Wei Yingying
Department of Statistics, The Chinese University of Hong Kong, Shatin, Hong Kong.
Cancer Inform. 2015 May 14;14(Suppl 2):173-81. doi: 10.4137/CIN.S17303. eCollection 2015.
It has become increasingly common for large-scale public data repositories and clinical settings to have multiple types of data, including high-dimensional genomics, epigenomics, and proteomics data as well as survival data, measured simultaneously for the same group of biological samples, which provides unprecedented opportunities to understand cancer mechanisms from a more comprehensive scope and to develop new cancer therapies. Nevertheless, how to interpret a wealth of data into biologically and clinically meaningful information remains very challenging. In this paper, I review recent development in statistics for integrative analyses of cancer data. Topics will cover meta-analysis of homogeneous type of data across multiple studies, integrating multiple heterogeneous genomic data types, survival analysis with high-or ultrahigh-dimensional genomic profiles, and cross-data-type prediction where both predictors and responses are high-or ultrahigh-dimensional vectors. I compare existing statistical methods and comment on potential future research problems.
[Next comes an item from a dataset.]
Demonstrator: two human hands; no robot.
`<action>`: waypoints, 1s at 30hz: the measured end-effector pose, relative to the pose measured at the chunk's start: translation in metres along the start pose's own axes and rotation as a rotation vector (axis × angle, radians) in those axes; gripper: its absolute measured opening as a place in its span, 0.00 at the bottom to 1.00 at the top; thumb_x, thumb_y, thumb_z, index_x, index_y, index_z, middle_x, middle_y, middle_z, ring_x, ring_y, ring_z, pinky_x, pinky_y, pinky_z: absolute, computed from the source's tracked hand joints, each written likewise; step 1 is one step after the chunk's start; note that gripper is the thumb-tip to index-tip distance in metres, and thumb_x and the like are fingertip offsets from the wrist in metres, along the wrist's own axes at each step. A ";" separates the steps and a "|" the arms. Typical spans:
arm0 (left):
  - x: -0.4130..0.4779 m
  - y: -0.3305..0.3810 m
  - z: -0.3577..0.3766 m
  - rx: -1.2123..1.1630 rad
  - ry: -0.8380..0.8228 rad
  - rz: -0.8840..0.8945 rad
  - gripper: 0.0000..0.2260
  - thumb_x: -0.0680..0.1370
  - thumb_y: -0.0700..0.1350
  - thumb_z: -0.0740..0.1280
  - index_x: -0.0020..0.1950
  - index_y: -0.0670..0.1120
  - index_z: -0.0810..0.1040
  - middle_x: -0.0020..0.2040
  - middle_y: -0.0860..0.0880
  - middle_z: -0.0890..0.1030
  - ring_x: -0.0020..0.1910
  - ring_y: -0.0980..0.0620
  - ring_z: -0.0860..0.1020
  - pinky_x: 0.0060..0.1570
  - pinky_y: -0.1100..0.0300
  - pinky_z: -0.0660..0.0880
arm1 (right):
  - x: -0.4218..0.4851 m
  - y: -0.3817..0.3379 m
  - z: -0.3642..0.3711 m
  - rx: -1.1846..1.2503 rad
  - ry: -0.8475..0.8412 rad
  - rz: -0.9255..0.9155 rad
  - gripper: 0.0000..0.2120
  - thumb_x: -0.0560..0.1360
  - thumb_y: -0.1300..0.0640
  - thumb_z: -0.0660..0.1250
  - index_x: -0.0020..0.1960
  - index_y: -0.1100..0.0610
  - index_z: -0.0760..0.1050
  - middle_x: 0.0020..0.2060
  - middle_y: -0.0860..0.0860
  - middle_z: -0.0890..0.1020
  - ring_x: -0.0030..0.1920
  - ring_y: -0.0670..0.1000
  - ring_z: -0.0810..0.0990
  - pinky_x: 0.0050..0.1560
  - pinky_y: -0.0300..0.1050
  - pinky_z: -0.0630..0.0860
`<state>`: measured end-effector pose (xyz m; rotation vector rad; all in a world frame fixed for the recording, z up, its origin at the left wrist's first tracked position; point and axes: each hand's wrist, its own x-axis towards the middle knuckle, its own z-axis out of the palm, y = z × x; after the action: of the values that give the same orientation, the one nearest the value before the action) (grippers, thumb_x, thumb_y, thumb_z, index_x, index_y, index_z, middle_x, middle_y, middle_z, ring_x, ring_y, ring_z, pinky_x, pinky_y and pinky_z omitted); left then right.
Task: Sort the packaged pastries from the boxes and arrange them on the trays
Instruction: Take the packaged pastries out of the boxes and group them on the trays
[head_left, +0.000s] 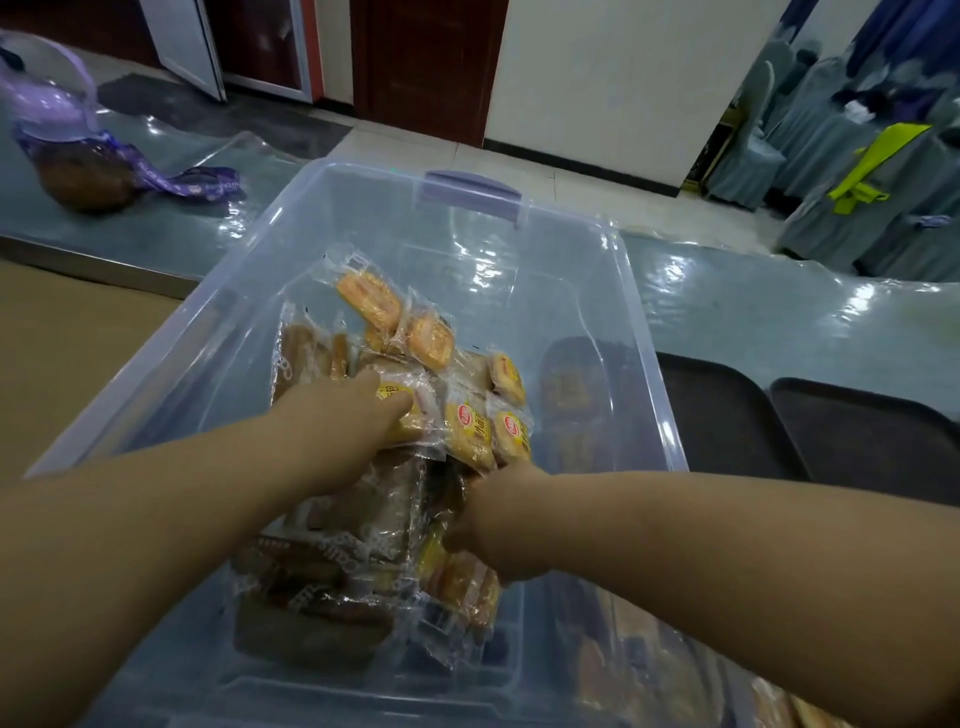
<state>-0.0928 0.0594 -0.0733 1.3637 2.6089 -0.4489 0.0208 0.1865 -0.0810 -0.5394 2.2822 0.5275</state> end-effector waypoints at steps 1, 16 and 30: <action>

大规模公共数据存储库和临床环境中同时拥有多种类型的数据,包括高维基因组学、表观基因组学和蛋白质组学数据以及生存数据,且这些数据是针对同一组生物样本进行测量的,这种情况已变得越来越普遍,这为从更全面的角度理解癌症机制和开发新的癌症治疗方法提供了前所未有的机会。然而,如何将大量数据解释为具有生物学和临床意义的信息仍然极具挑战性。在本文中,我回顾了癌症数据综合分析统计学的最新进展。主题将涵盖跨多项研究的同类数据的荟萃分析、整合多种异质基因组数据类型、具有高维或超高维基因组概况的生存分析以及预测变量和响应变量均为高维或超高维向量的跨数据类型预测。我比较了现有的统计方法,并对潜在的未来研究问题进行了评论。